→ YOUR INSTRUCTIONS: The answer should be an exact copy of the data.

→ EXERCISE DATA:
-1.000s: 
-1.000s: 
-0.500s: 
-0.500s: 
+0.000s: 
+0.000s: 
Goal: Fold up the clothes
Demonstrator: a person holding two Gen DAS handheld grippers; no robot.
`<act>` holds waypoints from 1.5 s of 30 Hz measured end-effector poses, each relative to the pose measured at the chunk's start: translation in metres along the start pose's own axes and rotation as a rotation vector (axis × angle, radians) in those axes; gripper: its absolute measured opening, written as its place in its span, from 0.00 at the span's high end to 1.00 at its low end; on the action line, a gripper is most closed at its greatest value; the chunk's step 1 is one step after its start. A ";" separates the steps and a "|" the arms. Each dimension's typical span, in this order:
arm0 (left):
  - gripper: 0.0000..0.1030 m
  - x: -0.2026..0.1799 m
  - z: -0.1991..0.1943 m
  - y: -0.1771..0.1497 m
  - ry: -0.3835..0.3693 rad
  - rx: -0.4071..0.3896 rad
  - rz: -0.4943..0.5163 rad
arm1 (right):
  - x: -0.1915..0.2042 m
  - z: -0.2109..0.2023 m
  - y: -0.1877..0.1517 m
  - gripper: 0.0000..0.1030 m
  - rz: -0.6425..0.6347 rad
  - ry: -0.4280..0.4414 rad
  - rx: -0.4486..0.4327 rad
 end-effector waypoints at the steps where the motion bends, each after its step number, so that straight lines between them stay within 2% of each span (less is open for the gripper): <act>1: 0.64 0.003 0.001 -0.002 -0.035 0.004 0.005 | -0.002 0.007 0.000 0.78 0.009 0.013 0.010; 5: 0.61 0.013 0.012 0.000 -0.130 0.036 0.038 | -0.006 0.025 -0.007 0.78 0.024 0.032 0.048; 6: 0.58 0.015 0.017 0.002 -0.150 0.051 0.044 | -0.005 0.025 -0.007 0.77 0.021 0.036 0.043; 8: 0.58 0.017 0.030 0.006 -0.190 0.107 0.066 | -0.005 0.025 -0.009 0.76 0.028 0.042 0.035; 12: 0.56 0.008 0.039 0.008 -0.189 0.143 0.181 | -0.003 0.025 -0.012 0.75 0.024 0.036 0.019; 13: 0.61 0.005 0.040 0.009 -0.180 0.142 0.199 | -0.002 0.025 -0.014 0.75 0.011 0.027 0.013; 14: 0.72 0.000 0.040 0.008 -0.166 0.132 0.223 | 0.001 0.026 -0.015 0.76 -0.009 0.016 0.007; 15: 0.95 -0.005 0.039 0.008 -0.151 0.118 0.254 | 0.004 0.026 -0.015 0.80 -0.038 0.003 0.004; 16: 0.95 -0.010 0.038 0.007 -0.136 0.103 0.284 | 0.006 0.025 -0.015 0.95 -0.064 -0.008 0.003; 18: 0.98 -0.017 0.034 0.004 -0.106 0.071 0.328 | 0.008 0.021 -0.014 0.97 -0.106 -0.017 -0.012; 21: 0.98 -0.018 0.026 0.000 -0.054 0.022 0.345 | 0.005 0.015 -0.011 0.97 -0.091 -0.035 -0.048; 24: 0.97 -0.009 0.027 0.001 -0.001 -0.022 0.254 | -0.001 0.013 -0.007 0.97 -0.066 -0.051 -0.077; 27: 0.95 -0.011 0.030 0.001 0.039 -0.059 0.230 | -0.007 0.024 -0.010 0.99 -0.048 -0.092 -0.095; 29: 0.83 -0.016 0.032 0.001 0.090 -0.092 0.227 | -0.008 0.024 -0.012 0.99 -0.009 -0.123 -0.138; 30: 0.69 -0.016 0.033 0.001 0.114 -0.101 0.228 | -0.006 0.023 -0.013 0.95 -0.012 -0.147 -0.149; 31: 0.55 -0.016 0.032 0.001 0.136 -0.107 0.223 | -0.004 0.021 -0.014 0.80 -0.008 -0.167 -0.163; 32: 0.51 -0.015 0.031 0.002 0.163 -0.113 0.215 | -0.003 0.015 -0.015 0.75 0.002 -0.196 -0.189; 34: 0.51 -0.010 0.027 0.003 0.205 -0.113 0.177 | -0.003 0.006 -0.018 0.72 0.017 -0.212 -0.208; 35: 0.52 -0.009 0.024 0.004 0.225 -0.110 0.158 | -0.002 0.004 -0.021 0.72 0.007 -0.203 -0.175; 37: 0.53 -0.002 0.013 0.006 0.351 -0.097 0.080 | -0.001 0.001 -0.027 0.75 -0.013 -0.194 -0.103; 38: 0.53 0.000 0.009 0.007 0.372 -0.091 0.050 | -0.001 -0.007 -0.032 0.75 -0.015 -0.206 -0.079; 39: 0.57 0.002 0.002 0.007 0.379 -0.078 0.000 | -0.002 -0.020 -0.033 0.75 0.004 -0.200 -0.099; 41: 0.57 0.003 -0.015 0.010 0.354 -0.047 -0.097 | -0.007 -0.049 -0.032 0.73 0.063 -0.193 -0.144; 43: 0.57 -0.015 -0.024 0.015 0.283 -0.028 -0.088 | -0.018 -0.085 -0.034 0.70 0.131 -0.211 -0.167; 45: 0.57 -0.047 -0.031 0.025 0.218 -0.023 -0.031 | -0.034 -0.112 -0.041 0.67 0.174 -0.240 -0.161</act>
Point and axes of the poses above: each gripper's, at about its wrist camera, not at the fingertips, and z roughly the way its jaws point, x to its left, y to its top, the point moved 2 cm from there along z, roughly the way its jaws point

→ ANSWER SPACE:
-1.000s: 
-1.000s: 
-0.500s: 
-0.500s: 
+0.000s: 
+0.000s: 
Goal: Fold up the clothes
Demonstrator: a person holding two Gen DAS handheld grippers; no robot.
`<act>` holds waypoints from 1.5 s of 30 Hz measured end-effector poses, each relative to the pose measured at the chunk's start: translation in metres along the start pose's own axes and rotation as a rotation vector (axis × angle, radians) in those axes; gripper: its absolute measured opening, written as its place in its span, from 0.00 at the span's high end to 1.00 at its low end; on the action line, a gripper is most closed at its greatest value; the chunk's step 1 is one step after its start. A ";" separates the steps and a "|" the arms. Each dimension's typical span, in this order:
arm0 (left):
  - gripper: 0.0000..0.1030 m
  - x: -0.2026..0.1799 m
  - z: -0.1991..0.1943 m
  - y: -0.1771..0.1497 m
  - ry: -0.3835..0.3693 rad
  - rx: -0.4071..0.3896 rad
  - rz: -0.4943..0.5163 rad
arm1 (right):
  - x: -0.1915..0.2042 m
  - z: -0.2109..0.2023 m
  - y: -0.1877..0.1517 m
  - gripper: 0.0000..0.1030 m
  - rz: -0.6425..0.6347 rad
  - ry: -0.4280..0.4414 rad
  - rx: -0.4486..0.4327 rad
 end-effector waypoints at the steps where the motion bends, each after its step number, so that straight lines between them stay within 2% of each span (less is open for the gripper): <act>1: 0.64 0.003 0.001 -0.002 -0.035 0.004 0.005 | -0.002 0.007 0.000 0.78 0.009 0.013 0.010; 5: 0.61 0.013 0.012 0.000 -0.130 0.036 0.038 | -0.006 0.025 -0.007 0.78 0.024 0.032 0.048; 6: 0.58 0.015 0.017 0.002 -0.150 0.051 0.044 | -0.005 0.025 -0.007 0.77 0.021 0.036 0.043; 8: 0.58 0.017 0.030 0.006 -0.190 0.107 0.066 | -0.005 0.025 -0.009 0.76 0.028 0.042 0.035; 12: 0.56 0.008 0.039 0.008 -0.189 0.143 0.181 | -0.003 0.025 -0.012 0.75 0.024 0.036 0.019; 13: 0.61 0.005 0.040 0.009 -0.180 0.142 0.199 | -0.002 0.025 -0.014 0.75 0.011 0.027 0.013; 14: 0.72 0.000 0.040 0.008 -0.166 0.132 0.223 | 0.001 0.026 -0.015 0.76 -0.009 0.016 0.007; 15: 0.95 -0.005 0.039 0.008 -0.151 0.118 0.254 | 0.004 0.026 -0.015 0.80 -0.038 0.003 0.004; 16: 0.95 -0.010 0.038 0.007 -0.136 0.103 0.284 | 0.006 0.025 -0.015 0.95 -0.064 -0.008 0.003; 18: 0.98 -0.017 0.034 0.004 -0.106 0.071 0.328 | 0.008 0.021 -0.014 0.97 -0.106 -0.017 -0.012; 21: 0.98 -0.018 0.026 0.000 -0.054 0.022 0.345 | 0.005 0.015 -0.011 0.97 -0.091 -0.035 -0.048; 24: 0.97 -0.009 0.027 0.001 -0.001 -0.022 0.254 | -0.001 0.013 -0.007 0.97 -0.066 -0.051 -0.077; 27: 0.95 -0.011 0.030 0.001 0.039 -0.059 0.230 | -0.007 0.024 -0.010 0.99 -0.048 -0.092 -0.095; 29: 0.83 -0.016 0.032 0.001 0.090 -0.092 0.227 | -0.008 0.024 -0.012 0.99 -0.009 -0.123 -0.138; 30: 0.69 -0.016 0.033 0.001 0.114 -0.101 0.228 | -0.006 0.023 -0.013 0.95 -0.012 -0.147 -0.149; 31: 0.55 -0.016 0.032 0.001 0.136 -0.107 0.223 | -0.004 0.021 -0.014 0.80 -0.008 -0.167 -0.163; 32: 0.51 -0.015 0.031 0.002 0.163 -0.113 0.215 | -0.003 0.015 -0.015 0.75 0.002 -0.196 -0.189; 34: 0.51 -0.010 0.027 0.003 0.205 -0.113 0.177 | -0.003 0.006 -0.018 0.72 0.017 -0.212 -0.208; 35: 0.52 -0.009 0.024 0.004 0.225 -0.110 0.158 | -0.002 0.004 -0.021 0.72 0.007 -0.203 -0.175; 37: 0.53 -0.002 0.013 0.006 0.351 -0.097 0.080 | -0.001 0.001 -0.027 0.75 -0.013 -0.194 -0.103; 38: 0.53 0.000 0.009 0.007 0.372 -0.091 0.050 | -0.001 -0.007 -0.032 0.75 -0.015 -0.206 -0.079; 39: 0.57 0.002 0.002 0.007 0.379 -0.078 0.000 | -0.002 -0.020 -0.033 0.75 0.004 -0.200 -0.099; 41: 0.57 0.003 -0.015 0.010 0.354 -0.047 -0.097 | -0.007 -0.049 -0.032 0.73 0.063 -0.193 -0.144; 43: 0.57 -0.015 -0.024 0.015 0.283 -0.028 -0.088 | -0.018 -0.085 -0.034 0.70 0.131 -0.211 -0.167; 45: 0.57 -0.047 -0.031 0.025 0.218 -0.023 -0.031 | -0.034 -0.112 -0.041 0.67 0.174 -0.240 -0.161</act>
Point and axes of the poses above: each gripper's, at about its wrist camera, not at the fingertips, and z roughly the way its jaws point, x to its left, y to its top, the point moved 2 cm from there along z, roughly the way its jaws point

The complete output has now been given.